Instructions to follow
Nothing but the pictures should go missing; return all the entries below exactly.

(Data records Opens)

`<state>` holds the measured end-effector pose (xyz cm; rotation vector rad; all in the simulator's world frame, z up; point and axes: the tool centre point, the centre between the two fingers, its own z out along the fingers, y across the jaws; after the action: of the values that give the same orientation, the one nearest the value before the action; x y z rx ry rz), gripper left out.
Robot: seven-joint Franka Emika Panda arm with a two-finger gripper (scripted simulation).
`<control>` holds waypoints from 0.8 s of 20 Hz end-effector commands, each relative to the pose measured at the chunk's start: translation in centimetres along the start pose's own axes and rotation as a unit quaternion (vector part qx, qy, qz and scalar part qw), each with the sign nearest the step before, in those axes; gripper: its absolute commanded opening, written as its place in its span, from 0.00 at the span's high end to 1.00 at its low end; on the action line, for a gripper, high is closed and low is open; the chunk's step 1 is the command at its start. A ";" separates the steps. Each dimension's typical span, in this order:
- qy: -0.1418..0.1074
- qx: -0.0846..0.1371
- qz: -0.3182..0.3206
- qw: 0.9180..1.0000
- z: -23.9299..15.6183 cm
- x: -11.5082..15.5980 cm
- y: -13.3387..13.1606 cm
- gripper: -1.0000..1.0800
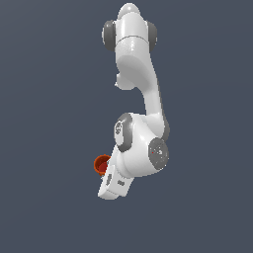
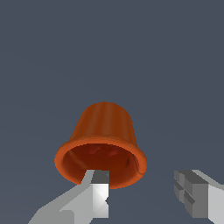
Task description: Pick up the object and move it to a goal position.
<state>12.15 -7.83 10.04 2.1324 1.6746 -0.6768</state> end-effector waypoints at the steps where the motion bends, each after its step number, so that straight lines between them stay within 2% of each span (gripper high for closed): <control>1: -0.015 0.000 -0.025 1.000 0.5 0.0 0.3 0.38; 8: -0.039 0.003 -0.067 0.997 1.3 0.0 0.7 0.38; 16: -0.043 0.004 -0.073 0.996 1.6 0.0 0.7 0.38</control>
<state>12.63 -8.78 8.75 1.9695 1.7974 -0.8058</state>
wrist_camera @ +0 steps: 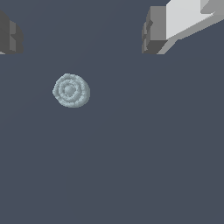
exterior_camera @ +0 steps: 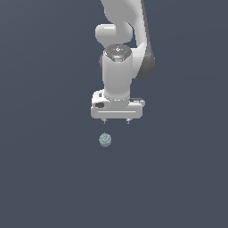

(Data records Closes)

Answer to the problem
`<state>` holds the measured end-effector pose (xyz cm; rotation vector rad; all in the simulator's world frame, z up; point and axes: the tool centre point, the centre between the two fingers, its own z out along the fingers, y across the jaws; after the action: of the values that give the same orientation, the one nearest the value before the action; x y z rx ry rz), gripper left out.
Robot: seven-joint Franka Emika Panda arm with a two-finger gripper (scripted simulation).
`<control>` holds waypoints from 0.8 s of 20 Hz end-effector commands, each relative to the pose measured at the chunk's start: translation in centimetres along the start pose's own axes and rotation as a unit quaternion (vector part qx, qy, qz and scalar part qw), each with the sign nearest the step before, in those axes; gripper: its absolute commanded opening, written as its place in its span, from 0.00 at the span's high end to 1.00 at its low end; on the action line, for a gripper, high is closed and low is open; the chunk's step 1 is the command at its start. A ";" separates the steps. Each dimension's typical span, in this order:
- qy: -0.1418..0.1074
- qx: -0.0846..0.1371
- qz: -0.3182..0.3206
- qw: 0.9180..1.0000
- z: -23.9299..15.6183 cm
- x: -11.5082..15.5980 cm
- y: -13.3387..13.1606 cm
- gripper: -1.0000..1.0800
Task description: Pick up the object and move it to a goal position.
<state>12.15 -7.83 10.04 2.1324 1.6746 -0.6768</state> end-effector waypoints at the steps where the motion bends, each after its step number, so that straight lines between them stay within 2% of each span (gripper high for closed): <control>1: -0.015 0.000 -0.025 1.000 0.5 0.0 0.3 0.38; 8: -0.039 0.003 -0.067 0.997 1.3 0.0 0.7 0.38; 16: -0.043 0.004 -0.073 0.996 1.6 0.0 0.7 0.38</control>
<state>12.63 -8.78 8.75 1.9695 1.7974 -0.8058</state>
wrist_camera @ +0 steps: 
exterior_camera @ +0 steps: 

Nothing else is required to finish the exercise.